Please copy each line from the entries that contains the string "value".

--- Record excerpts ---

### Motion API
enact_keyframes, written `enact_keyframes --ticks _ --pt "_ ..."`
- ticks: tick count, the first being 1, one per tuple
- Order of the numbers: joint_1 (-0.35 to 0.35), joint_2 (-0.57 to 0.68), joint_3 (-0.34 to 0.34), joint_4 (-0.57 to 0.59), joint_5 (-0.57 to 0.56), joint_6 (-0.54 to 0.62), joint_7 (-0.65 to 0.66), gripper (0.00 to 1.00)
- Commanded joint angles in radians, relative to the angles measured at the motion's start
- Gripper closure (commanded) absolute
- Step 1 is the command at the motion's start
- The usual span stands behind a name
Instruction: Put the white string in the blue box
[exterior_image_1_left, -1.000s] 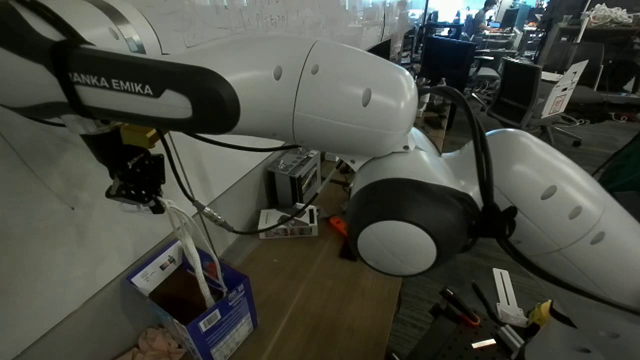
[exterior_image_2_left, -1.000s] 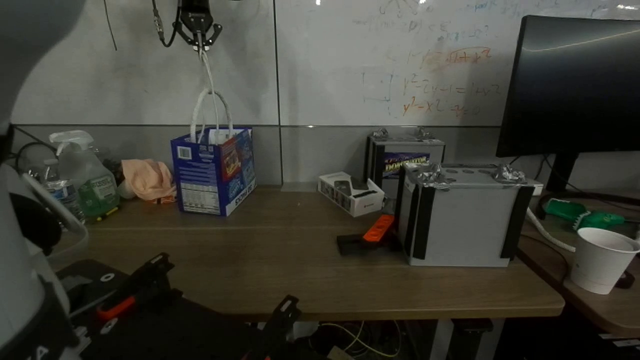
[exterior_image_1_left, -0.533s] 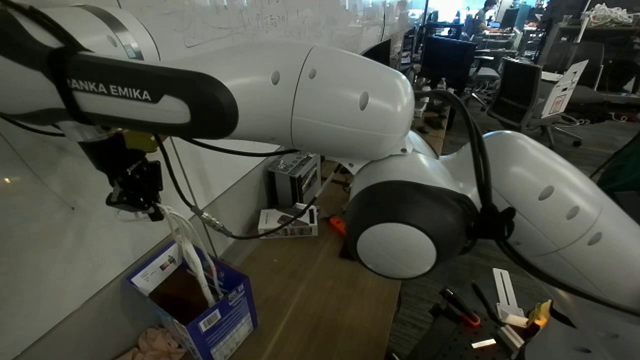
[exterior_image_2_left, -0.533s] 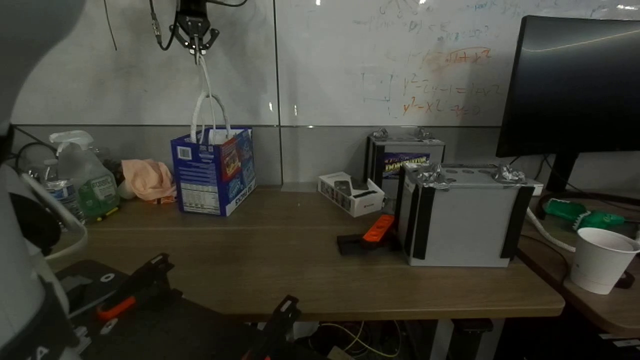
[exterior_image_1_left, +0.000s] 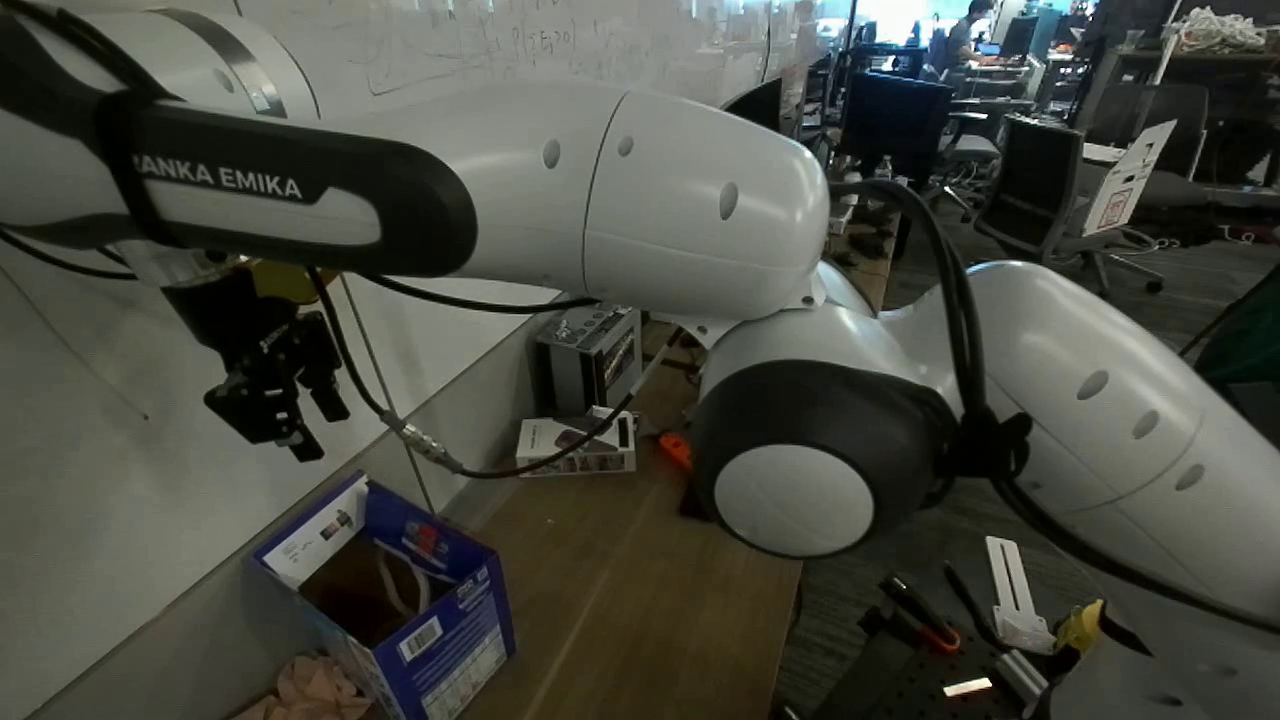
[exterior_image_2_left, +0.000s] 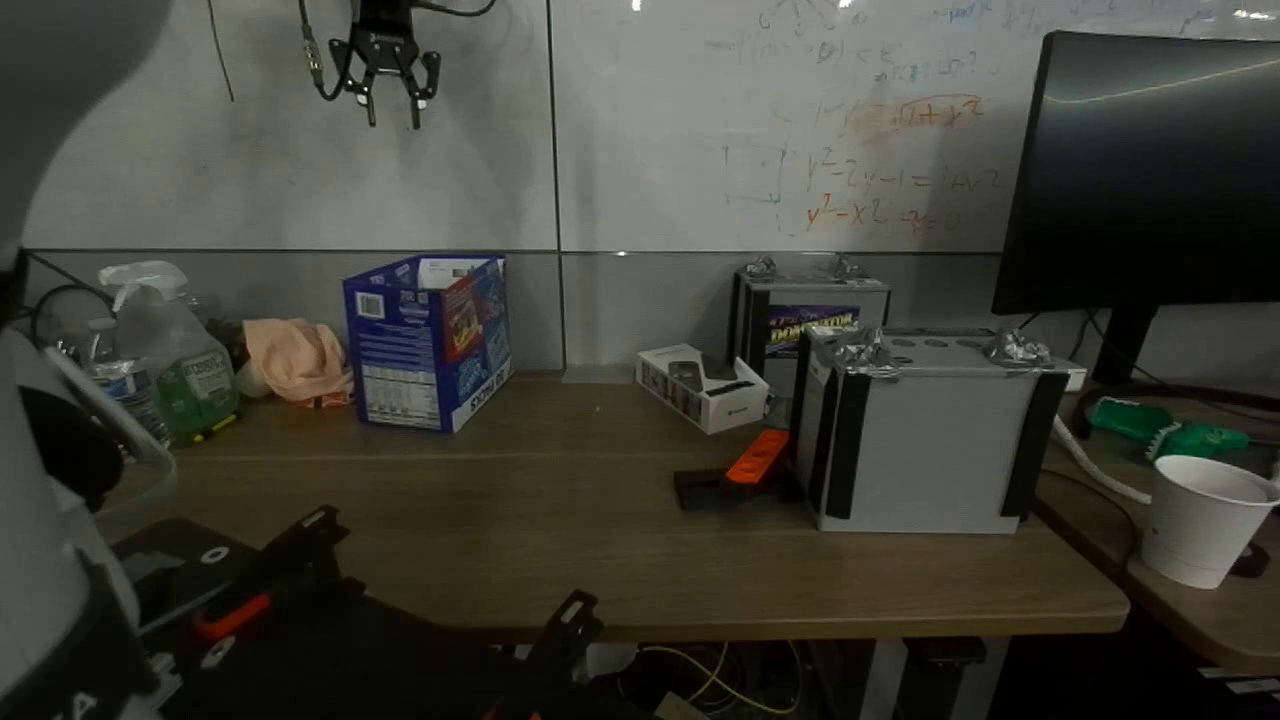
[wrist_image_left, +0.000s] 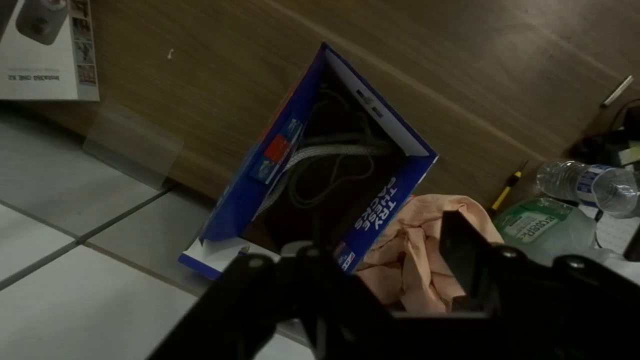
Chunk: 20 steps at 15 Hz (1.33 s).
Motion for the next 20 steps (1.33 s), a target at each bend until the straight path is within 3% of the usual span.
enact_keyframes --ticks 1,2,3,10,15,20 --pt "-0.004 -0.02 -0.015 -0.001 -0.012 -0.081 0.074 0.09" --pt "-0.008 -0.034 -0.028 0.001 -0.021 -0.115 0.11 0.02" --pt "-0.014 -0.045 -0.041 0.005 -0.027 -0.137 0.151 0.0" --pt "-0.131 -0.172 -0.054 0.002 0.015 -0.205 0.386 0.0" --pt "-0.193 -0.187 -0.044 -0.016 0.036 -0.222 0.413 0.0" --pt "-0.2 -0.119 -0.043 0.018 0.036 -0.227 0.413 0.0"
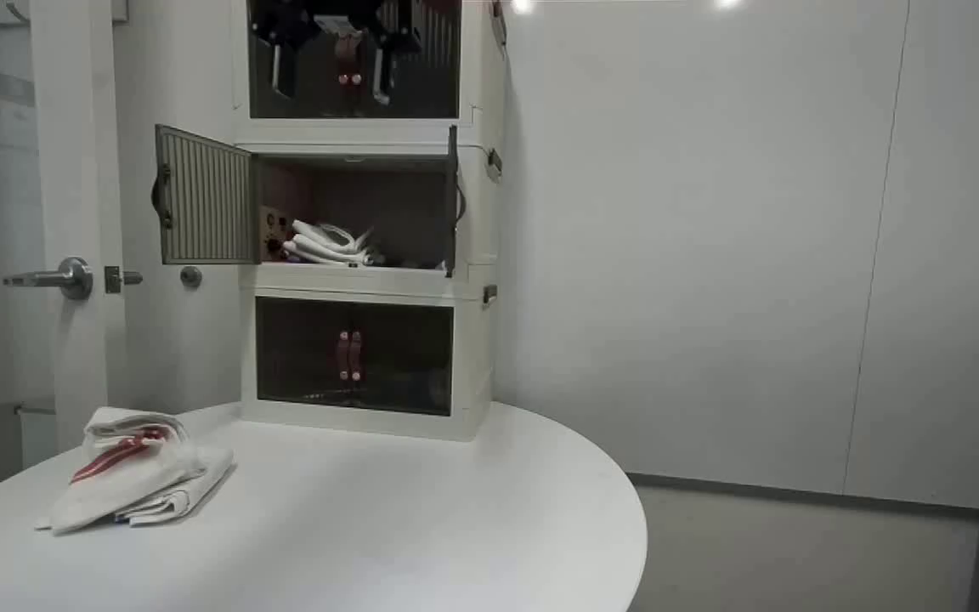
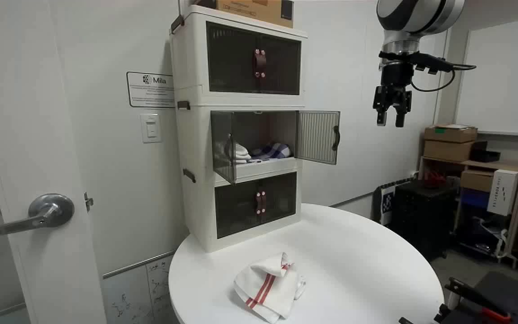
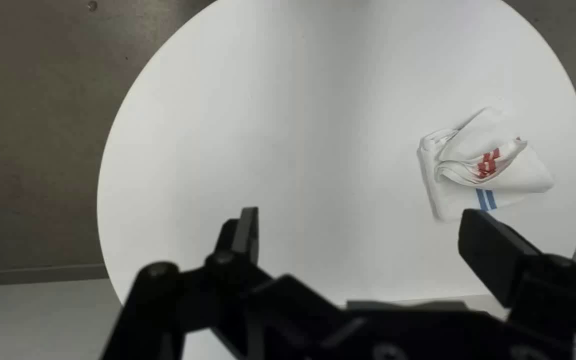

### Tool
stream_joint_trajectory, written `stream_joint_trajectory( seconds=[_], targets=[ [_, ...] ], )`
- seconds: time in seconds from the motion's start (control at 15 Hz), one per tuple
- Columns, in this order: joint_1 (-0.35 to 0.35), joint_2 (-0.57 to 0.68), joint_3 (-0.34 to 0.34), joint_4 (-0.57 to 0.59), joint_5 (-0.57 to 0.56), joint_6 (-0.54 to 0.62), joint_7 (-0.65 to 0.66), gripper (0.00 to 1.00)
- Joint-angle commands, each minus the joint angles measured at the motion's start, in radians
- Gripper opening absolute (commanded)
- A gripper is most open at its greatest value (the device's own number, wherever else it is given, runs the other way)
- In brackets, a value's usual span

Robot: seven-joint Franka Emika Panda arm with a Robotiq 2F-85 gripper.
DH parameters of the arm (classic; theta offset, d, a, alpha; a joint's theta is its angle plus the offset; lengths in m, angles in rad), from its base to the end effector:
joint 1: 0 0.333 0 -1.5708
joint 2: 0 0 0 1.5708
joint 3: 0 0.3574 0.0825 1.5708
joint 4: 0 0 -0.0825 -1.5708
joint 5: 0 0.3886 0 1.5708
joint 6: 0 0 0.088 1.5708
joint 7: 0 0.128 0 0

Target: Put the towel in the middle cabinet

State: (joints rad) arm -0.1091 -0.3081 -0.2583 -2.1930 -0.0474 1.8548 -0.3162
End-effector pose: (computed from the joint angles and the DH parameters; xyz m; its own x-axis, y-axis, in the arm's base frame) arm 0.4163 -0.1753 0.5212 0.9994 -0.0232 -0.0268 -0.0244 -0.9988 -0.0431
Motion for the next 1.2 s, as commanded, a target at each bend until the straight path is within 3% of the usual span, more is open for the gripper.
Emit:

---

### Output below
- A gripper is most open at its greatest value (the device's own number, wherever else it is given, runs the other way)
- In brackets, a value's usual span

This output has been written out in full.